Since around 1960, increasing numbers of young people have left home but without themselves starting families soon afterwards. Instead they go off to college by themselves, and then perhaps move to work in a city, surrounded by people much their own age and, like themselves, unmarried. This is the Age of Independence. It can last ten or fifteen years. Much as the teenager emerged as a social category and life-stage in the early post-war period, the Age of Independence becomes established as a phase in people’s lives.

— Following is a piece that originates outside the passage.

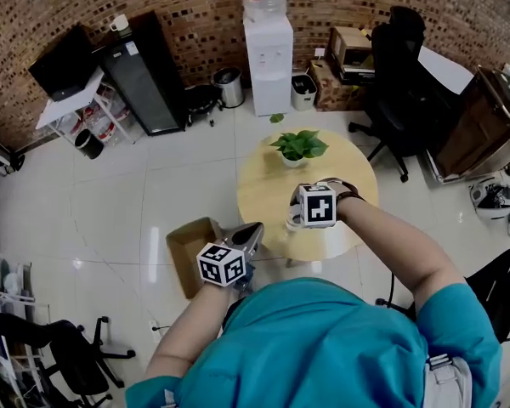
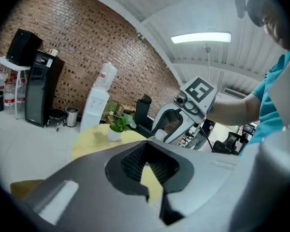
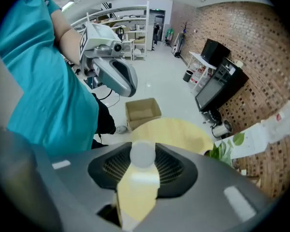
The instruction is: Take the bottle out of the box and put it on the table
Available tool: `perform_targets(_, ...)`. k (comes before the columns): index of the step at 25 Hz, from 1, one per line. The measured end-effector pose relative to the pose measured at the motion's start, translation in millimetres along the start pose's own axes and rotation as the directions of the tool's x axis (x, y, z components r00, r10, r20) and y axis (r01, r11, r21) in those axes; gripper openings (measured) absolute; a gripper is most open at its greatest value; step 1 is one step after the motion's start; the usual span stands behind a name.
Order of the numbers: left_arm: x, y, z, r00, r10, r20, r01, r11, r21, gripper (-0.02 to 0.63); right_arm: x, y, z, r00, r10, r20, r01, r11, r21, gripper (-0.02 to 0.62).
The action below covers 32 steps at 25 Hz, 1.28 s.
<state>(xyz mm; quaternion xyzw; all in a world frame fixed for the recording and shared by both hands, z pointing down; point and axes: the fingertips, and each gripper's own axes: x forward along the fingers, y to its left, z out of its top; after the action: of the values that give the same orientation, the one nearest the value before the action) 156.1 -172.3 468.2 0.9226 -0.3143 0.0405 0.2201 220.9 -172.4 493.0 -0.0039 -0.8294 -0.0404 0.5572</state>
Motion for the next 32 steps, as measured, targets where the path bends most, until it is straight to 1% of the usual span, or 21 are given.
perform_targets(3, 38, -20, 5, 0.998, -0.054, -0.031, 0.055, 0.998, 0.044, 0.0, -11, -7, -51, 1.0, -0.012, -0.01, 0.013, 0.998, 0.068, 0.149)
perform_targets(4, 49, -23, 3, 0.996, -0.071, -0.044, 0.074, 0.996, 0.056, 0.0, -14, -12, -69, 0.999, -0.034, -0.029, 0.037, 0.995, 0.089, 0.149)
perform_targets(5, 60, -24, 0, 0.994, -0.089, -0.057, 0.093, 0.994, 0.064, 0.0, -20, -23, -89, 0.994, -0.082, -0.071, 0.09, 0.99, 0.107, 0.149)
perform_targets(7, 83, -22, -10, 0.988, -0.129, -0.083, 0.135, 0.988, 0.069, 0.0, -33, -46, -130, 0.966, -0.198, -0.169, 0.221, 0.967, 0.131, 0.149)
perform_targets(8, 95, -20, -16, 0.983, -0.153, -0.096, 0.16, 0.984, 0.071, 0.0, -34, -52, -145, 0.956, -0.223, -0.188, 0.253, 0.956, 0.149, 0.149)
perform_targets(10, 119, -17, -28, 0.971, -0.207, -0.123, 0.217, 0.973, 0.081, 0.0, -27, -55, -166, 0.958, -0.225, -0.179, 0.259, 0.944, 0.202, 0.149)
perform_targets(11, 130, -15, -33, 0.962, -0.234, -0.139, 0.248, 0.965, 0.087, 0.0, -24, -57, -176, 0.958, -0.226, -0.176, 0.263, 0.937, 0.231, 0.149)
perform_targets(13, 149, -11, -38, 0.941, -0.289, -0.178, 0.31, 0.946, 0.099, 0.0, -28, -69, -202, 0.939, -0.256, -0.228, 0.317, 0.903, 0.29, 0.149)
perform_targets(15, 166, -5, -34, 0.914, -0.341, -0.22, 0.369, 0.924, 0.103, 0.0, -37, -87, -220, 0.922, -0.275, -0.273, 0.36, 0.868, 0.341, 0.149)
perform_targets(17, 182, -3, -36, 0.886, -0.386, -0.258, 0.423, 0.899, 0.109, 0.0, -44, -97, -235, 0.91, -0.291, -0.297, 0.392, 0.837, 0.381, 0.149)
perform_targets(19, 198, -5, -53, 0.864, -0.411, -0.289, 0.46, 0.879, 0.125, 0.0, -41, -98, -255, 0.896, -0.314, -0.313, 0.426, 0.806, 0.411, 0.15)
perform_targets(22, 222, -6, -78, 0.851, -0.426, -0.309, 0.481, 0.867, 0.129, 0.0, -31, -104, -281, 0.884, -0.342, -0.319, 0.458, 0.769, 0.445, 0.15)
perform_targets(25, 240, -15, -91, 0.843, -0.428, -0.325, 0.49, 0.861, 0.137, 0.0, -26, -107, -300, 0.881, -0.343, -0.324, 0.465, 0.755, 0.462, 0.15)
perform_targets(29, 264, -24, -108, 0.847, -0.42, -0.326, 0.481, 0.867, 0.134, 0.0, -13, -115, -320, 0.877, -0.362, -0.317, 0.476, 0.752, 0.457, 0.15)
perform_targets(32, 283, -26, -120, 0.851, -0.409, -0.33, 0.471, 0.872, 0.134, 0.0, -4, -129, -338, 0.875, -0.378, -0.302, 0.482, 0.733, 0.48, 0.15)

From the point of view of social organization, its defining feature is a weakening or elimination of methods of social control used by parents and their proxies to control the social and sexual behavior of their children. Parents can’t monitor or manage their children as easily because they aren’t living at home, or even anywhere nearby, and the children themselves do not get caught up in the demands of the next lifecourse stage — becoming parents themselves — right away.

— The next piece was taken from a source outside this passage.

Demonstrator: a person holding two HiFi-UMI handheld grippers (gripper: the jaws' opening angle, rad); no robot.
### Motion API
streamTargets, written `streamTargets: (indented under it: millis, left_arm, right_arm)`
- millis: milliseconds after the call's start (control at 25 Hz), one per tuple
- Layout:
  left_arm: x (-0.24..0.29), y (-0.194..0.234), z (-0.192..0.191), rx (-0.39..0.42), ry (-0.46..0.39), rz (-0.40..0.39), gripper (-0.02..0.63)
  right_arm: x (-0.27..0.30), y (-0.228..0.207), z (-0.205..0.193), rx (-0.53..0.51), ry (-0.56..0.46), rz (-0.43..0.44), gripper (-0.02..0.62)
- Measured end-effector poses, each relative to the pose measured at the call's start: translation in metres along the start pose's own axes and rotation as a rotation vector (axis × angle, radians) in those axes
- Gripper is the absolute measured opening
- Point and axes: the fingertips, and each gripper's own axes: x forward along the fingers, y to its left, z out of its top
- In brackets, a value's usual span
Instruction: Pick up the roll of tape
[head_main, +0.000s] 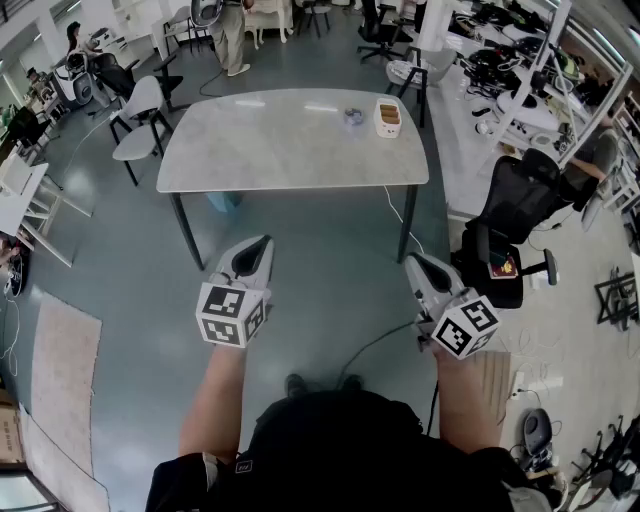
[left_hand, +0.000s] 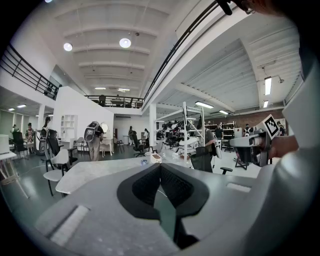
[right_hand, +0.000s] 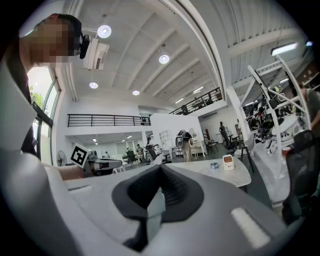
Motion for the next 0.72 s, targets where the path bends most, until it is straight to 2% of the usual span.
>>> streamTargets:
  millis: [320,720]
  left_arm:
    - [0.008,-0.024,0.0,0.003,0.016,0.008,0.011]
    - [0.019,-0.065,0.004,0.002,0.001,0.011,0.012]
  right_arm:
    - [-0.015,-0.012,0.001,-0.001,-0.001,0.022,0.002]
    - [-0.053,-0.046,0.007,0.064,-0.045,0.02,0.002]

A consequence for individuals is that relationships which would otherwise have been stifled or eliminated now have the opportunity to form at this stage of life. And it is this that helps explain why first interracial and then same-sex unions increase so rapidly and become controversial legal and political issues when they do. And of course once this gets started, there are various knock-on effects such as political mobilization of the relevant groups, the increasing cultural valuation of personal independence and privacy in general, and so on, which feed back into the process and help institutionalize it.

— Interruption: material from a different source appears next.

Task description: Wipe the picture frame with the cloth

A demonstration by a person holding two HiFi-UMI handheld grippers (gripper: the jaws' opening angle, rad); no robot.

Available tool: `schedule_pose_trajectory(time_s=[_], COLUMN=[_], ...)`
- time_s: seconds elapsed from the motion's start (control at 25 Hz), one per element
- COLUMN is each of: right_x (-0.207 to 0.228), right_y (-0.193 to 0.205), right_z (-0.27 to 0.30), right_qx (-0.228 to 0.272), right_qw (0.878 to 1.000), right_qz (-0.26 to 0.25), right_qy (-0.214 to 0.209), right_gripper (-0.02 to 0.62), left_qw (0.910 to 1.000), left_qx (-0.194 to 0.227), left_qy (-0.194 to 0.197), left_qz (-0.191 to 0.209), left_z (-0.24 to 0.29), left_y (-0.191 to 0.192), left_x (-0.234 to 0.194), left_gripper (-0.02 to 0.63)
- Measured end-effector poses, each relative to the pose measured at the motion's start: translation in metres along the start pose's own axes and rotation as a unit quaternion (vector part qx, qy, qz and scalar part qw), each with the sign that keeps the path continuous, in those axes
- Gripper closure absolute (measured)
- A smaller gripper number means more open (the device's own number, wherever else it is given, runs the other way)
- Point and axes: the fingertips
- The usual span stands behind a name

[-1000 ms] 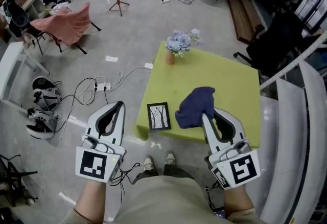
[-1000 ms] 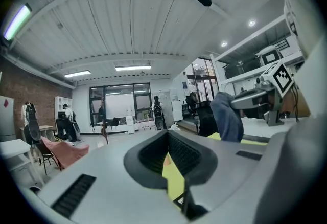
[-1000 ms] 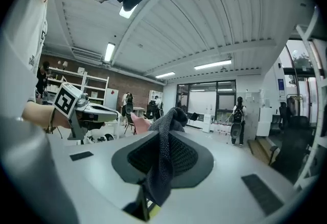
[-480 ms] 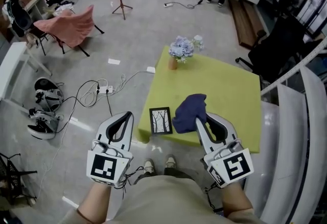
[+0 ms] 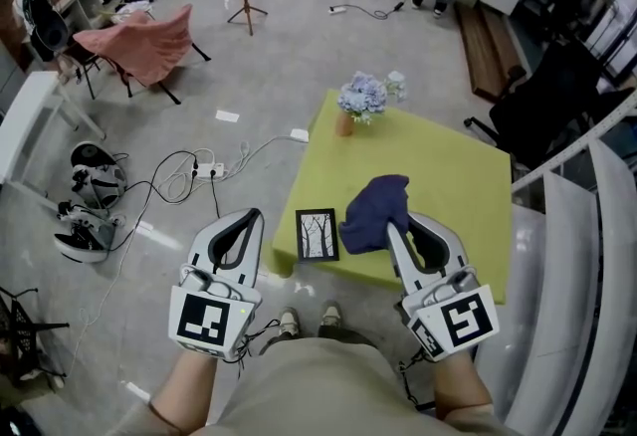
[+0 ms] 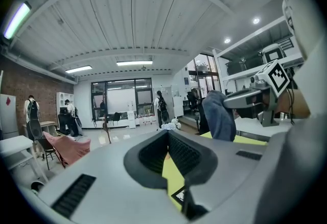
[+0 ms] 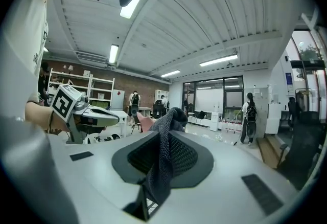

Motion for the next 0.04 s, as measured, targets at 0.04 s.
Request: schedule_pose_trajectory(time_s=[0.04], right_x=[-0.005], right_y=[0.0008], right_z=[0.0016], right_qx=[-0.001], right_qw=[1.0], right_qz=[-0.002], right_qy=[-0.001], right_gripper=[0.537], left_qw=[1.0], left_qx=[0.0], left_qy=[0.001], left_qz=[0.0], left_z=[-0.0035], left_y=[0.0023], left_x=[-0.0027], left_gripper=[0.598])
Point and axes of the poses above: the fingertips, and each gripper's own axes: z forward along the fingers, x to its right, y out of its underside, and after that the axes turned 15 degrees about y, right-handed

None of this is to dismiss the political and social-movement work that activists and others have had to do to establish a legal or normative framework for these kinds of unions. Rather, what I take Rosenfeld to be doing is trying to show how these kinds of opportunities open up structurally in the first place.

Now, I’m not a social demographer, or an expert on family structure, and I haven’t read the book in great detail. But the book’s approach is appealing. It connects issues of individual identity and choice to very broad social-structural change through a study of changes in the life-course. And it can explain just the kind of issues that David Brooks and — rather more clearly — Matt Yglesias pick out. Worth a read.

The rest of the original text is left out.